HashiCorp has shipped v1.4 of its Vault secrets management and ID management tool, throwing in a trio of enterprise only features.
These include the Transform Secrets Engine, which the company described as a “major” addition to Vault’s Advanced Data Protection module, and which allows Vault to protect sensitive data such as SSNs and credit card numbers that “reside in untrusted or semi-trusted systems outside of Vault”.
HashiCorp said the module supports “one-way (masking) and two-way transformations via data type protection” allowing it to handle use cases “typically addressed by tokenization, with high performance cryptography and the full suite of the Vault platform’s high availability and security features.”
Also enterprise only in 1.4 are NetApp Enterprise Key Management Support, and an improved disaster recovery workflow.
The former means Vault can serve as an external key manager for Data ONTAP, allowing it to protect keys for full disk encryption (or FDE) “via NetApp Storage Encryption and at the volume-level via Volume Level Encryption”. The latter speeds up the promotion of a DR Secondary cluster should the DR Primary cluster be lost, through the creation of a DR Batch Token which “will allow the promotion of a DR Secondary without the need for the quorum keyholders.”
While companies often move enterprise features down its tiers over time, Amith Nair, VP of product marketing at HashiCorp, said this was unlikely with the newly introduced enterprise features. Disaster recovery, for example, was not really relevant to developer/practitioners, he said.
Other changes see the previously beta builtin storage engine – Integrated Storage – move to general availability which the firm says should simplify deployment and operations of production Vault clusters. Customers can still use other options – including Consul – if they wish.

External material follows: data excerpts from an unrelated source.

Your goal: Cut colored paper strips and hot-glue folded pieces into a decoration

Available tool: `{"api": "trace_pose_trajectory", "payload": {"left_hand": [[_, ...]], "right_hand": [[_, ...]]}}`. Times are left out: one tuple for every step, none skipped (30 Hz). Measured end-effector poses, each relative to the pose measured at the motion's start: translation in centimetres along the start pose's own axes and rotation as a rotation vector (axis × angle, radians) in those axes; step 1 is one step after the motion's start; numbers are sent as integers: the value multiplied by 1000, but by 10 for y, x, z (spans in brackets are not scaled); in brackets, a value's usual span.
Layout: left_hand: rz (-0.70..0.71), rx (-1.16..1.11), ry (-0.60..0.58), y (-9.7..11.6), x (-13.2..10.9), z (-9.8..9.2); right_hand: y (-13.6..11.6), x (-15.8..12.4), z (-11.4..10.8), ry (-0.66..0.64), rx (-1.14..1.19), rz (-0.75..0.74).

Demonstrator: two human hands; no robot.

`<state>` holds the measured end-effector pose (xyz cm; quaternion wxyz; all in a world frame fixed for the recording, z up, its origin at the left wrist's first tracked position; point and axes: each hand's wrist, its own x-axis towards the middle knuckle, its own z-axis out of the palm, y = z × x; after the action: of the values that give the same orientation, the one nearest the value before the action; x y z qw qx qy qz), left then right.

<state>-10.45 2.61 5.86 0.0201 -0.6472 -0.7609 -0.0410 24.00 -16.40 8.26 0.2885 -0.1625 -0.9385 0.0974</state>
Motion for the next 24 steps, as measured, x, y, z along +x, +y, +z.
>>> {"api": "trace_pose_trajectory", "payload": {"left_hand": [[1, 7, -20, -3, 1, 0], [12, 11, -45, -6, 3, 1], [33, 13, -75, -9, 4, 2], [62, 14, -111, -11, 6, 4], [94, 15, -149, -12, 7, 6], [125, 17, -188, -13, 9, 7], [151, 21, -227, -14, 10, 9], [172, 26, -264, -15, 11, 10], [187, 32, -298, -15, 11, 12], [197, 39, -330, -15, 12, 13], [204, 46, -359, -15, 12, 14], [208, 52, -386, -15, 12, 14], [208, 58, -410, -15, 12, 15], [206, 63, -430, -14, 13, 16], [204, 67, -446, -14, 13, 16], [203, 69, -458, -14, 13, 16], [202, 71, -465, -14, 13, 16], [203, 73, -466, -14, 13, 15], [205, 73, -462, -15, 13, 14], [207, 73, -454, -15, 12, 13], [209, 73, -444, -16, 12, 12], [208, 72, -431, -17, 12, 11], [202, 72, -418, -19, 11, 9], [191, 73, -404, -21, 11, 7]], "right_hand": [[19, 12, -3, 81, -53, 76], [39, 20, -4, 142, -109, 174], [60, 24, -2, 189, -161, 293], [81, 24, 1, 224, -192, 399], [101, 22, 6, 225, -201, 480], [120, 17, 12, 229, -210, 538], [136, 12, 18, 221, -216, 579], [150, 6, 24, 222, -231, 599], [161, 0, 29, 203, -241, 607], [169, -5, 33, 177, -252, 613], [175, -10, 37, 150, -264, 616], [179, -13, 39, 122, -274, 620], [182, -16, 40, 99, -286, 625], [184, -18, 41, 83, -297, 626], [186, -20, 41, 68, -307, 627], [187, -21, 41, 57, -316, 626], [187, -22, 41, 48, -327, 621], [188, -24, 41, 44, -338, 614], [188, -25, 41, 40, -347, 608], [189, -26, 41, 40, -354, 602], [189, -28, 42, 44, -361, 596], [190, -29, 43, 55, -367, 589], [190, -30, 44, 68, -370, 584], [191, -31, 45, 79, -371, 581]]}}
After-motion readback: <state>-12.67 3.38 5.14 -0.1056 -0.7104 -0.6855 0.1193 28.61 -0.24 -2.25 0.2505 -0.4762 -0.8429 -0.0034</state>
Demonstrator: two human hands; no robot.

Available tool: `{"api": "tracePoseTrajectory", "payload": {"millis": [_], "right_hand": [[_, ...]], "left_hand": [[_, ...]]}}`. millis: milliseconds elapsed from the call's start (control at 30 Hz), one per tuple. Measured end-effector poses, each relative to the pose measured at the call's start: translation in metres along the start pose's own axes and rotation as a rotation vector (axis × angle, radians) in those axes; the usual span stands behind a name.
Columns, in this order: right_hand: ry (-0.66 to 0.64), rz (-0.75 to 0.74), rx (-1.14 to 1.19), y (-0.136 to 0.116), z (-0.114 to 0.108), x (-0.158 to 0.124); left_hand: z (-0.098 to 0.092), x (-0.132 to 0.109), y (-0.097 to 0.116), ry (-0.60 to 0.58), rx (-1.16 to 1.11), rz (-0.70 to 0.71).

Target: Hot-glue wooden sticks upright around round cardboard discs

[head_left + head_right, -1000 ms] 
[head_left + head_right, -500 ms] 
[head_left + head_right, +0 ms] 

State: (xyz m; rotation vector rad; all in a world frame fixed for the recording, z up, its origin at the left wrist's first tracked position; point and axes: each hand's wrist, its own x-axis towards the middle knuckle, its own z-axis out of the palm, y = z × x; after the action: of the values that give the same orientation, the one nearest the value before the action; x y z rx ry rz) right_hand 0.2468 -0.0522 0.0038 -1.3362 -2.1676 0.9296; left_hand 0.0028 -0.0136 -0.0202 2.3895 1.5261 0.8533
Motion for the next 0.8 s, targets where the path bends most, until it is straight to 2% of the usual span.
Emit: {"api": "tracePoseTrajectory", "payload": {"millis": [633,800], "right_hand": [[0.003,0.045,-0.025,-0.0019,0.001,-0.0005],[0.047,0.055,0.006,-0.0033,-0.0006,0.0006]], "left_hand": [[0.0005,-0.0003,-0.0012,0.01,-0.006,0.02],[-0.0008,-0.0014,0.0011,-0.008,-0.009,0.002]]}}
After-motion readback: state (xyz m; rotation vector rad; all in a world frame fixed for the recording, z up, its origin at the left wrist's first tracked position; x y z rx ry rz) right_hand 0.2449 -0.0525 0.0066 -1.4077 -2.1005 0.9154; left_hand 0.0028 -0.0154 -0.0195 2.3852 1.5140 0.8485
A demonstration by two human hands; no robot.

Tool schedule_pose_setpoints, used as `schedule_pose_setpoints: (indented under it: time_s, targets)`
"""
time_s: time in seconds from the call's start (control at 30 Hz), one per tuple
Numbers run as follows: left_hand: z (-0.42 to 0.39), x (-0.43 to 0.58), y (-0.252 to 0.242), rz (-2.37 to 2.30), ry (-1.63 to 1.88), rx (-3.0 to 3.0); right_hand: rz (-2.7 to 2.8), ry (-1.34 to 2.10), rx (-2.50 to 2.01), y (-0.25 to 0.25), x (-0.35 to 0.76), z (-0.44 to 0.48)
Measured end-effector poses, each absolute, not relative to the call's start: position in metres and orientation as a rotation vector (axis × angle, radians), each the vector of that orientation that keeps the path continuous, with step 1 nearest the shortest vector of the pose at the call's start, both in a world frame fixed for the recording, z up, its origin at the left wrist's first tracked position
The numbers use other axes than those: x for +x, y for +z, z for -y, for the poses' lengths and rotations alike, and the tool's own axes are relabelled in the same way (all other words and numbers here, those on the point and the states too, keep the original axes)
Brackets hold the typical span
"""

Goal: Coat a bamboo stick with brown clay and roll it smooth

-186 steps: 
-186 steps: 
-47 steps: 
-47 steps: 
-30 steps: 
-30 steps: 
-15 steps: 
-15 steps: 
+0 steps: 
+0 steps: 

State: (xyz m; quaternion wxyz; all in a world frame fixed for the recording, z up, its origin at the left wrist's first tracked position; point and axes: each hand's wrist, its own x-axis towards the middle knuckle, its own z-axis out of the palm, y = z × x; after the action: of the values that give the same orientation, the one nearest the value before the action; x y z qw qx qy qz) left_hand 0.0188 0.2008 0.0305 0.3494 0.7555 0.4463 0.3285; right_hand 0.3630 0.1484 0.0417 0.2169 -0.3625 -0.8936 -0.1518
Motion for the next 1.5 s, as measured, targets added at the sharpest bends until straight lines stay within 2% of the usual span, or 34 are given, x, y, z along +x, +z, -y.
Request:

There is also a new secrets engine, OpenLDAP Secrets Engine, which allows Vault to manage existing OpenLDAP entities, while the addition of Kerberos auth method allows the verification of applications and users via an existing Kerberos or SPNEGO environment.
The release comes a week after the company, which also develops Terraform, Nomad and Consul, joined the CNCF.
Nair said that it had already been working closely with the CNCF, but that joining the organisation gave its customers a sense of reassurance around issues like integration and early access to code.
There are no plans for any of HashiCorp’s own projects to move under the aegis of the CNCF, he said.